• Available data:
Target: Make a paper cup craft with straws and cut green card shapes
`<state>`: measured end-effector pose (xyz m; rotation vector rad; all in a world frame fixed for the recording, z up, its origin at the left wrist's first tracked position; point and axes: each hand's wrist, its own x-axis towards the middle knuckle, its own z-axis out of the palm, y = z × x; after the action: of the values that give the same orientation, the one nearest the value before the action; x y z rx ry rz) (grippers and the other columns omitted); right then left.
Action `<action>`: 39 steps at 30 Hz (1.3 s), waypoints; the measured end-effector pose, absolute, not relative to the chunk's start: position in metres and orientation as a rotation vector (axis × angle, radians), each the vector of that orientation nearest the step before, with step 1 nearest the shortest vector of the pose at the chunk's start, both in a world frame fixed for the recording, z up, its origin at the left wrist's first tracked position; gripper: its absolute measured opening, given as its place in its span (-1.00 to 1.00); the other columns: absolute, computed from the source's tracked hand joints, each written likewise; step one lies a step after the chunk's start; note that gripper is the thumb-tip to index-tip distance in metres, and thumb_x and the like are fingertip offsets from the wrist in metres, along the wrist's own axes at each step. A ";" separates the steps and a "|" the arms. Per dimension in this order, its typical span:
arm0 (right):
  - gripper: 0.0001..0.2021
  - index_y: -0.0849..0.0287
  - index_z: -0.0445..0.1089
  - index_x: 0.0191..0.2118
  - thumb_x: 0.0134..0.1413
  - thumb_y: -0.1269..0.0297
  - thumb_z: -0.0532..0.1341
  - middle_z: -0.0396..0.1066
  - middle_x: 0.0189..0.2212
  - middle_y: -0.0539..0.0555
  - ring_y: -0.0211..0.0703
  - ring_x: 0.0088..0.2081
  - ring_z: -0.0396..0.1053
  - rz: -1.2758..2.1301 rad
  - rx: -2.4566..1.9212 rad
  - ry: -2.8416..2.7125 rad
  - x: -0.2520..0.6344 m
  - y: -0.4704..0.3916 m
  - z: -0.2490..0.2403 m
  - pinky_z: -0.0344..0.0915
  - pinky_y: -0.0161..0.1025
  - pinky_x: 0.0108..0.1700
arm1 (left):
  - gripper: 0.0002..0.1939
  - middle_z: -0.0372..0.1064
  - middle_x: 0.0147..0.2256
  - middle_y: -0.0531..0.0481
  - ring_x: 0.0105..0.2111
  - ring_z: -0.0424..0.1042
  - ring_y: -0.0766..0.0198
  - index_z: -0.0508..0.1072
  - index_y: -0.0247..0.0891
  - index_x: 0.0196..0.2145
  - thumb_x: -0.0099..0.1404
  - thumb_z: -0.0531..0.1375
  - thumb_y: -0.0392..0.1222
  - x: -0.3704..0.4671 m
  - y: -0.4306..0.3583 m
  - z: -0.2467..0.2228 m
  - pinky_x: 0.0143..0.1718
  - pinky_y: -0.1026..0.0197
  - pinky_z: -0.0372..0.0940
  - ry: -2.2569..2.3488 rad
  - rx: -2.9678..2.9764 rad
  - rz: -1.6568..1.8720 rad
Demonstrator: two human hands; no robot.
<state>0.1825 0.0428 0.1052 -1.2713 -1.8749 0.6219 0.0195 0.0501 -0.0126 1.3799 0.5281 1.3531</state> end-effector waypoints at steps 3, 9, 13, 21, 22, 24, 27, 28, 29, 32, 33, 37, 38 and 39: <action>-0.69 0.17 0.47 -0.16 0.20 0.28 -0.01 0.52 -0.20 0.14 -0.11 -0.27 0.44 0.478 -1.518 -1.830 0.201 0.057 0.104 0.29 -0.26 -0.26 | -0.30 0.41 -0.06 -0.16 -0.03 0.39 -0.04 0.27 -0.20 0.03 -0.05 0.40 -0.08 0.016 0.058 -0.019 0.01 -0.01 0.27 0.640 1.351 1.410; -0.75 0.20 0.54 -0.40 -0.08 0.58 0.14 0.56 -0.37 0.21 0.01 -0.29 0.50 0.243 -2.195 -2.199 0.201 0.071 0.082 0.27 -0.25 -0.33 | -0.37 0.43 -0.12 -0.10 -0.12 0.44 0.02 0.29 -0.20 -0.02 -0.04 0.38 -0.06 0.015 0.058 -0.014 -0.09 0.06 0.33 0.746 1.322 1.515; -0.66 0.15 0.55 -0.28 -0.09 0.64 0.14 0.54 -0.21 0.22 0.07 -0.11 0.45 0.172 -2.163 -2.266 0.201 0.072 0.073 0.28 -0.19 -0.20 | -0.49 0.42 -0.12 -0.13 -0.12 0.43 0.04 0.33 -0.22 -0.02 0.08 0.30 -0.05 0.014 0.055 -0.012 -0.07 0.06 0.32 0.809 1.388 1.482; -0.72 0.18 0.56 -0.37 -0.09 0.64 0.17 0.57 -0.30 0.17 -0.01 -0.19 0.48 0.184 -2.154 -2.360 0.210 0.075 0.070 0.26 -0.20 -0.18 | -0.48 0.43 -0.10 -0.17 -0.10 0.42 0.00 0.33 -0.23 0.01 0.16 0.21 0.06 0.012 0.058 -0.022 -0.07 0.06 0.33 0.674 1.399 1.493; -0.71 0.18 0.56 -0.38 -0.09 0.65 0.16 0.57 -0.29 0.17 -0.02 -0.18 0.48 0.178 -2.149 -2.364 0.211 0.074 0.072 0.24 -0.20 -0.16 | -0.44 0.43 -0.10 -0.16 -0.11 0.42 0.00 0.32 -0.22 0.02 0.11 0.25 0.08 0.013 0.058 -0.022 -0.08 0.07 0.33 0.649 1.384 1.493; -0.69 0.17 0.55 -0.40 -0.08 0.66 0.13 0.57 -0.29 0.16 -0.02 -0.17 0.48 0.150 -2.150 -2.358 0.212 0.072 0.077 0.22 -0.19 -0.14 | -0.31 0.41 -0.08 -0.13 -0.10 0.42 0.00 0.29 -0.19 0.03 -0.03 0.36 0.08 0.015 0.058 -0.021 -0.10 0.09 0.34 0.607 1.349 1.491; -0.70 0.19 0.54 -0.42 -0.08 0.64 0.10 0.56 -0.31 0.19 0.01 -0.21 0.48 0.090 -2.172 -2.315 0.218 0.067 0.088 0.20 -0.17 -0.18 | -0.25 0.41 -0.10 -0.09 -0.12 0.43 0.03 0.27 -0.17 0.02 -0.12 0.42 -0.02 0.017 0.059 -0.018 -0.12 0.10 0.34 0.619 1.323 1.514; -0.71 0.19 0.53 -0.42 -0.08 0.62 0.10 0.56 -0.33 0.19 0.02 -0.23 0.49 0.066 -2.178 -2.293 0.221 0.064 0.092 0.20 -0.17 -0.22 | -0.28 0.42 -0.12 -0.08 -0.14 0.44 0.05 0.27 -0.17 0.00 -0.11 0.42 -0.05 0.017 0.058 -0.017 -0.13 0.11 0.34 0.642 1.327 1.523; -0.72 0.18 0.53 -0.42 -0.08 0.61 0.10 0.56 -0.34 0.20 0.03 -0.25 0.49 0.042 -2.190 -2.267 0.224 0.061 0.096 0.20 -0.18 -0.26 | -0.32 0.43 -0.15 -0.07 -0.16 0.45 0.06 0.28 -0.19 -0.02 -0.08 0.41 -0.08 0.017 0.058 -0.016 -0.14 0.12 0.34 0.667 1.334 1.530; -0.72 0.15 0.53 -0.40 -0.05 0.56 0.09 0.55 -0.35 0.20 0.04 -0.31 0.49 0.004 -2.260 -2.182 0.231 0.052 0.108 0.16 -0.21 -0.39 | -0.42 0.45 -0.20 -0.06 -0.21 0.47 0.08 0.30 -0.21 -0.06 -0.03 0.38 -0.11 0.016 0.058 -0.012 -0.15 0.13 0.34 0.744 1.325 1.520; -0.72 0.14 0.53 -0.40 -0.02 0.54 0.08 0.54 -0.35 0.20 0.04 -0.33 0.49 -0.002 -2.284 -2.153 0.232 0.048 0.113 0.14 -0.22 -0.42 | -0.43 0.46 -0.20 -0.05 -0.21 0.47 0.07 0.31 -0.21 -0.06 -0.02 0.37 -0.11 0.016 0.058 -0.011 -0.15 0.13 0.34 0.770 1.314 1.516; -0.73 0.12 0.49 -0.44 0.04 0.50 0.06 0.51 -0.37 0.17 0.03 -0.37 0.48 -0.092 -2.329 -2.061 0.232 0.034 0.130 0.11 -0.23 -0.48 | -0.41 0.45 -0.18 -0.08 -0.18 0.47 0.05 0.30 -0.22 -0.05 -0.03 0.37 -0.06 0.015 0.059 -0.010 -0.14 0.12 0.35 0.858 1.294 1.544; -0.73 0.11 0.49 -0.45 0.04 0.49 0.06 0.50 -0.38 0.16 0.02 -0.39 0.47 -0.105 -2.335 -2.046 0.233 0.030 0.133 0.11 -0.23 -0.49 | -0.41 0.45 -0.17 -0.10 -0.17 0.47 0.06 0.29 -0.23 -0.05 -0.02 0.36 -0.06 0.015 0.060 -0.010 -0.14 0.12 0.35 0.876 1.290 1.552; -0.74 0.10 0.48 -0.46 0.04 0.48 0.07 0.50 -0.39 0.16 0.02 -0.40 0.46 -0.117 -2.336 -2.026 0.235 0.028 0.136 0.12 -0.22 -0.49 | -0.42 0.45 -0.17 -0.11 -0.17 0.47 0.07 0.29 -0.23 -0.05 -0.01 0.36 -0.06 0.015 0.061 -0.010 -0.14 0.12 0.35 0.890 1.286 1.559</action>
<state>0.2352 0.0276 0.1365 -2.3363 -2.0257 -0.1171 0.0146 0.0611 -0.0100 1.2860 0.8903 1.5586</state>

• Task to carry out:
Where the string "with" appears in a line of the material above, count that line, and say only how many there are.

• Exercise output:
2